TASK STATEMENT => In the entries below, find every line holding the string "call" and collect it.

[Collected data entries]
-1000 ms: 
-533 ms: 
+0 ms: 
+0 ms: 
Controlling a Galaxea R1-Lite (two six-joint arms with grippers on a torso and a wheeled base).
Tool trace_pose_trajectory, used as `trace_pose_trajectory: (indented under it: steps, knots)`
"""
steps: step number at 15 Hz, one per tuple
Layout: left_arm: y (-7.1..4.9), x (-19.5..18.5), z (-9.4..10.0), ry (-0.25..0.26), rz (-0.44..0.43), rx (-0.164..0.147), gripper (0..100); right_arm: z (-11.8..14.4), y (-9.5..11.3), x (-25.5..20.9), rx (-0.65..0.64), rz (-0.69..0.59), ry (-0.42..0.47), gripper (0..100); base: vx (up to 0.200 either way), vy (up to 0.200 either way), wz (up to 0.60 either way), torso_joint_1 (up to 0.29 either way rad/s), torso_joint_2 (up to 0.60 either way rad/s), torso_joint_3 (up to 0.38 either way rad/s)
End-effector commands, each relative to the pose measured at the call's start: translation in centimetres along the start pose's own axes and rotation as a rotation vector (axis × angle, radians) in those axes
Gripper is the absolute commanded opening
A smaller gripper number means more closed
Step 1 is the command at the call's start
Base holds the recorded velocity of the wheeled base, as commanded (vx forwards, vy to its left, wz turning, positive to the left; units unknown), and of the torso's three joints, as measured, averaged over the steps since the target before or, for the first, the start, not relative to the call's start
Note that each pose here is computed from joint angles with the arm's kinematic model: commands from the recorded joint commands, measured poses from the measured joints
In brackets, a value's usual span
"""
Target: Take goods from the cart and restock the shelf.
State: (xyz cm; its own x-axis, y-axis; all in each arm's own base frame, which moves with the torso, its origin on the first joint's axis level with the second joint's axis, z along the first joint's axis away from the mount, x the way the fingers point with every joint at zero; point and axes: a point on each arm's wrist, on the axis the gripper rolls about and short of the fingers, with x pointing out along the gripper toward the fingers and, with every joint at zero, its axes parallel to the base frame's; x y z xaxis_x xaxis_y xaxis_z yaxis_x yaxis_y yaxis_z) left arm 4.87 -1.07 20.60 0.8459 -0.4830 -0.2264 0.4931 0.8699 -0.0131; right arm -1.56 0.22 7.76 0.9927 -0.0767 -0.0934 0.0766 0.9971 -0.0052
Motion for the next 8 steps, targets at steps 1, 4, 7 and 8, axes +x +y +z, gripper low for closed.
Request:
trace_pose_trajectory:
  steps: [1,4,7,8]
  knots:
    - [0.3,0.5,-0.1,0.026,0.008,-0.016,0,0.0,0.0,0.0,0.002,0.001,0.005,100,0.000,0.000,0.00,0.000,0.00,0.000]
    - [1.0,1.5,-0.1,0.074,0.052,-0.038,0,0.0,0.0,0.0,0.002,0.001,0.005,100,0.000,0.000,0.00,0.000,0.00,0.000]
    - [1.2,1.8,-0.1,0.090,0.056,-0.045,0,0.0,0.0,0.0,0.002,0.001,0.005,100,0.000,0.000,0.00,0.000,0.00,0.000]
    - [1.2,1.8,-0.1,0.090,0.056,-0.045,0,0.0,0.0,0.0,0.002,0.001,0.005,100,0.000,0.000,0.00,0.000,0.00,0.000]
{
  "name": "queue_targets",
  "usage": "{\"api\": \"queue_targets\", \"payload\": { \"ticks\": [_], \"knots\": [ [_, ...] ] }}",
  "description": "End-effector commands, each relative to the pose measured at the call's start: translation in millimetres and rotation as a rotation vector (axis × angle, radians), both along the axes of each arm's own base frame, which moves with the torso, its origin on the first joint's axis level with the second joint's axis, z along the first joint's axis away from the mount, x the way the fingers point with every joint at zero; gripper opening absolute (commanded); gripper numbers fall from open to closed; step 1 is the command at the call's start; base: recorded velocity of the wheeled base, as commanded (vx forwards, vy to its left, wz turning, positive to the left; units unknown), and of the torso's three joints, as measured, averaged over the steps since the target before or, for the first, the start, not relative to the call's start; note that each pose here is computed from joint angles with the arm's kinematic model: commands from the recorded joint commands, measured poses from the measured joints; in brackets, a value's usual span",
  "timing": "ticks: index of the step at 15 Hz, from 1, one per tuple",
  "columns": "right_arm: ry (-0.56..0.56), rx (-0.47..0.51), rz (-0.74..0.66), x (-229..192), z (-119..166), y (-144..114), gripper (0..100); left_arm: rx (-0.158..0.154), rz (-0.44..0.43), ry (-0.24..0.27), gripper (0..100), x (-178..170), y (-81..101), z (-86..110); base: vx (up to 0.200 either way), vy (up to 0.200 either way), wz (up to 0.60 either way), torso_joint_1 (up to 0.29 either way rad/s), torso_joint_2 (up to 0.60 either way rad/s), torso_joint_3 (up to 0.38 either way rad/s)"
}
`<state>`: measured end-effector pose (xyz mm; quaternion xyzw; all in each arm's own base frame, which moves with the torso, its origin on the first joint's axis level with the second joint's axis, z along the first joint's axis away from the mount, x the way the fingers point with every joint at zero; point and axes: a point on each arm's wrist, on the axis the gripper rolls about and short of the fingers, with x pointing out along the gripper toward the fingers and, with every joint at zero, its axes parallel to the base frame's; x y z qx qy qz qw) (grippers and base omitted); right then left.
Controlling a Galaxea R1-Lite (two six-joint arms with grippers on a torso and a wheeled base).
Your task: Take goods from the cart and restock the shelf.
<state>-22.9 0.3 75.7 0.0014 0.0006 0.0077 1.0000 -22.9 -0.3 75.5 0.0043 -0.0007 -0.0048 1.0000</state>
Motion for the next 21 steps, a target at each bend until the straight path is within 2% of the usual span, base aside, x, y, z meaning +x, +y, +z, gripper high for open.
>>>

RESPONSE TO THIS TASK =>
End-effector commands, each relative to the pose measured at the call's start: translation in centimetres along the start pose's own axes and rotation as a rotation vector (axis × angle, radians) in those axes
Step 1 is the command at the call's start
Base holds the recorded velocity of the wheeled base, as commanded (vx forwards, vy to its left, wz turning, positive to the left; units unknown), and of the torso's three joints, as measured, averaged over the steps since the target before or, for the first, the start, not relative to the call's start
  "description": "End-effector commands, each relative to the pose measured at the call's start: translation in millimetres and rotation as a rotation vector (axis × angle, radians), both along the axes of each arm's own base frame, which moves with the torso, its origin on the first joint's axis level with the second joint's axis, z along the first joint's axis away from the mount, x the way the fingers point with every joint at zero; gripper opening absolute (commanded); gripper numbers fall from open to closed; step 1 is the command at the call's start; base: recorded velocity of the wheeled base, as commanded (vx forwards, vy to its left, wz turning, positive to the left; units unknown), and of the torso's three joints, as measured, averaged over the steps since the target before or, for the first, the start, not relative to the call's start; note that each pose here is computed from joint angles with the arm's kinematic model: commands from the recorded joint commands, measured poses from the measured joints; in brackets, a value's usual span",

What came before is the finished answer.